Self-Defense Plea
In a recent interview on ABC, Diane Sawyer asked Kenneth Starr whether it was fair, in the context of a sexual harassment suit, "to be asked about all of the people that you slept with." Judging from their reaction to President Clinton's prevarication about such matters, most Americans believe it is not.
Since Starr has been portrayed as a puritanical inquisitor who strongly disagrees with the majority's view on this issue, his response was interesting. "If that is unfair," he said, "then we should, in fact–and society is free at any time to–change the law."
Bill Clinton, by contrast, has never suggested any such thing. He has never questioned the idea that the government should police sexual conduct in the workplace as a way of preventing discrimination. He has never even expressed doubts about extensions of this principle that many liberals consider excessive, such as the prohibition of dirty jokes or suggestive cartoons.
To the contrary, Clinton is allied with the feminists and trial lawyers who specialize in pushing the limits of sexual harassment law. One of their accomplishments was legitimizing the very line of inquiry to which Clinton objected in the Paula Jones case. It is by now well established that a plaintiff in a sexual harassment suit can cast a dredge net in what was once considered the defendant's private life.
Several commentators, including Cathy Young in the August/September issue of Reason magazine, have noted that conservatives who once criticized this and other manifestations of sexual harassment law seem to have put aside their misgivings in the rush to condemn Clinton. But such conservatives, like Starr himself, can fall back on the argument that the law is the law, and it's always wrong to lie under oath.
I don't have that luxury. I reject the premise that unjust laws must be obeyed, and I can imagine situations where lying to the government is not only acceptable but morally required. So I cannot lightly dismiss the arguments of readers who complain that I have sacrificed principle to political expediency by criticizing Clinton's coverup of his affair with Monica Lewinsky.
"I am not interested in the President's sex life or in your sex life," said one of my correspondents. "If anyone asked about my sex life, I would not answer and, if pressed, would probably lie…It is just nobody's business, and whatever the President did or said to cover up his actions should be defended."

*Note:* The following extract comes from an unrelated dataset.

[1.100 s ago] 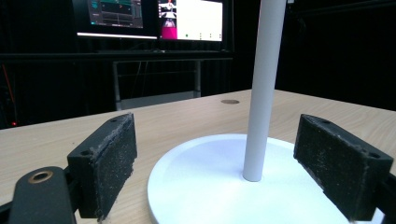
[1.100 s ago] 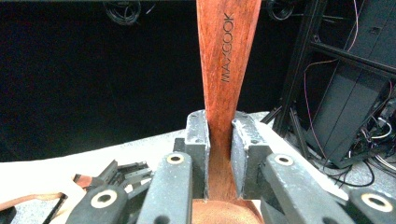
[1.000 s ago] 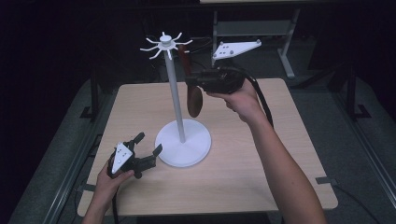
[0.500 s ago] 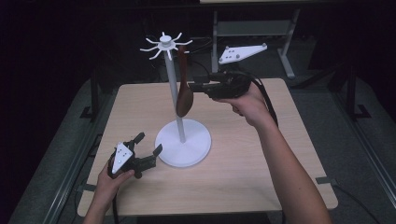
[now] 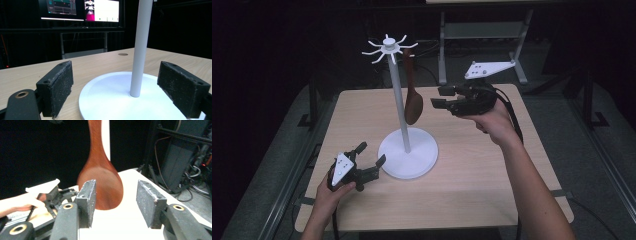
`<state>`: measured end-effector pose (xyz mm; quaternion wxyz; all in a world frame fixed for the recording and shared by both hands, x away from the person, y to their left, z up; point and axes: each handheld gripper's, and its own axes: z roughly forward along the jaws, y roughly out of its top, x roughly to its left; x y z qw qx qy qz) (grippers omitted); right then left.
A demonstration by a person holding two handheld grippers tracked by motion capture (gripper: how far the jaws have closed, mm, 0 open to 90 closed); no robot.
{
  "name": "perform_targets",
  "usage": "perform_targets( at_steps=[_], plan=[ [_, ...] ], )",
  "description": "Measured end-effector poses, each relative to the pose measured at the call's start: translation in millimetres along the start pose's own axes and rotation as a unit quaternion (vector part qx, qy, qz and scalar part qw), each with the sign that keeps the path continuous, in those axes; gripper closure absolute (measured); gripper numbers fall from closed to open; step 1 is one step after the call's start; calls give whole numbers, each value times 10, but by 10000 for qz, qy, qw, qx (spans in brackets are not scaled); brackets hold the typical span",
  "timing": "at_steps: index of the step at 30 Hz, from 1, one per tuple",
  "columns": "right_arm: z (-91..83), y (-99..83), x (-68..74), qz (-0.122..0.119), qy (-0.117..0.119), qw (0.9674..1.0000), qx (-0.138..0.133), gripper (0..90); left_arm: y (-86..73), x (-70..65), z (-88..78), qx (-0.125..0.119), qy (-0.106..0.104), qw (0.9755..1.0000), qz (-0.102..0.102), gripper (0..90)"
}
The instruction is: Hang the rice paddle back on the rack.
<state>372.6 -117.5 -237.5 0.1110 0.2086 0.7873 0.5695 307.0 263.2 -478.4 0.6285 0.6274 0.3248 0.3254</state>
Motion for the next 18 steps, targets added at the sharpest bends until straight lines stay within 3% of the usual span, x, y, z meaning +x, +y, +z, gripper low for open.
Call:
perform_targets(
  at_steps=[18],
  plan=[
    [-195,-500,-146,212,-348,9989,209,441,-1,1,-1,-10,5,10000,-11,128]
  ],
)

As I told this reader, I would be much more sympathetic to Clinton if he had taken a principled stand against sexual harassment law. If he had refused to respond to questions about his sex life on the ground that it was nobody's business, and if he had furthermore insisted that no one should be put in such a position because of sexual harassment allegations, he would have not only my sympathy but my admiration.
Likewise if he had warned the American public about the dangers of granting a prosecutor the sort of sweeping powers exercised by the independent counsel and had resisted the Starr investigation based on that concern. But Clinton has in fact supported government-backed probes into people's sex lives in the name of gender equality, and he pushed for renewal of the independent counsel statute. To this day, he has not renounced either invitation to abuse.

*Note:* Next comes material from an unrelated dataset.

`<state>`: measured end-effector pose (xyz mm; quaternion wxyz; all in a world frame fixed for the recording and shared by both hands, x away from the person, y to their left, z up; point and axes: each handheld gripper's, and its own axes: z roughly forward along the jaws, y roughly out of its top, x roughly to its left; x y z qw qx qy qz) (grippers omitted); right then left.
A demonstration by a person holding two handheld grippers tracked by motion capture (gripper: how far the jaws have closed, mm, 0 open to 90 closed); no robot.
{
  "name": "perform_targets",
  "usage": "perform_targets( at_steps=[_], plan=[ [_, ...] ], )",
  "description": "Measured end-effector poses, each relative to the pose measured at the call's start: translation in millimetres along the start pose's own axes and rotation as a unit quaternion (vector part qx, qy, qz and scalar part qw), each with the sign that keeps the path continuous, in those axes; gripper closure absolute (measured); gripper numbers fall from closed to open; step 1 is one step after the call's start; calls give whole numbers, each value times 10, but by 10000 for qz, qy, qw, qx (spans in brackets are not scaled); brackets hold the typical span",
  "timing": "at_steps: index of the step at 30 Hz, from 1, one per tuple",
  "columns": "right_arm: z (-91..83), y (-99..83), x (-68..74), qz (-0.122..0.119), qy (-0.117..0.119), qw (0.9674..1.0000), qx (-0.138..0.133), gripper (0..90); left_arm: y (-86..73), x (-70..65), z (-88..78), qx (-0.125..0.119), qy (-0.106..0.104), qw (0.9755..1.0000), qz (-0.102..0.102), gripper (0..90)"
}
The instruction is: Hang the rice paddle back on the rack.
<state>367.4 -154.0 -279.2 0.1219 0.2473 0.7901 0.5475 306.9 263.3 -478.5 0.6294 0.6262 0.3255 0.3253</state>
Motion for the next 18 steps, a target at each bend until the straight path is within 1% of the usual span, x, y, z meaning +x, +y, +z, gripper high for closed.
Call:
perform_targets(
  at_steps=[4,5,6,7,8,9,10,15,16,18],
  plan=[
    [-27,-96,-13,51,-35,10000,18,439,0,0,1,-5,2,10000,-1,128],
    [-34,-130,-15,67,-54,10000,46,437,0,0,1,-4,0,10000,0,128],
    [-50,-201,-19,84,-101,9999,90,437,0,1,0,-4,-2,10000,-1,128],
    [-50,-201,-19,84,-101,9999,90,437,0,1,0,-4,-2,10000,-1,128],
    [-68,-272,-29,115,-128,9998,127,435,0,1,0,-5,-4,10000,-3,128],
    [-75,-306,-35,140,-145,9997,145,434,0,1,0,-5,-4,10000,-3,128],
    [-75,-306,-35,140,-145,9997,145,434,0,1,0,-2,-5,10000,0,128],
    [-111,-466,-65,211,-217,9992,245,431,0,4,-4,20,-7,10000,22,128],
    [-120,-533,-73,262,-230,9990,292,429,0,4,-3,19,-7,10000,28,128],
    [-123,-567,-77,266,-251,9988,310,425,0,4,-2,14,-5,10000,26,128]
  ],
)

Suppose Clinton had smoked marijuana in the White House instead of having sex with a subordinate, and suppose he had repeatedly lied about it under oath, to his staff, and to the public (or, to make the parallel closer, suppose he had lied about something that was legal in itself but related to the offense, such as meeting with a known drug dealer). Suppose he had encouraged others to back up his lies.
Now, I don't think smoking marijuana should be illegal. But Clinton does. He enthusiastically supports a war on drugs that punishes people for ingesting politically incorrect chemicals. How much standing, then, would he have to argue that his pot smoking was nobody's business but his own and that lying about it was a legitimate act of self-defense?
In such a situation, as in the current scandal, Clinton would not be questioning the law; he would simply be claiming a special exemption for himself. That sort of attitude is contemptible in anyone; in the nation's chief law enforcement officer, it may well be intolerable.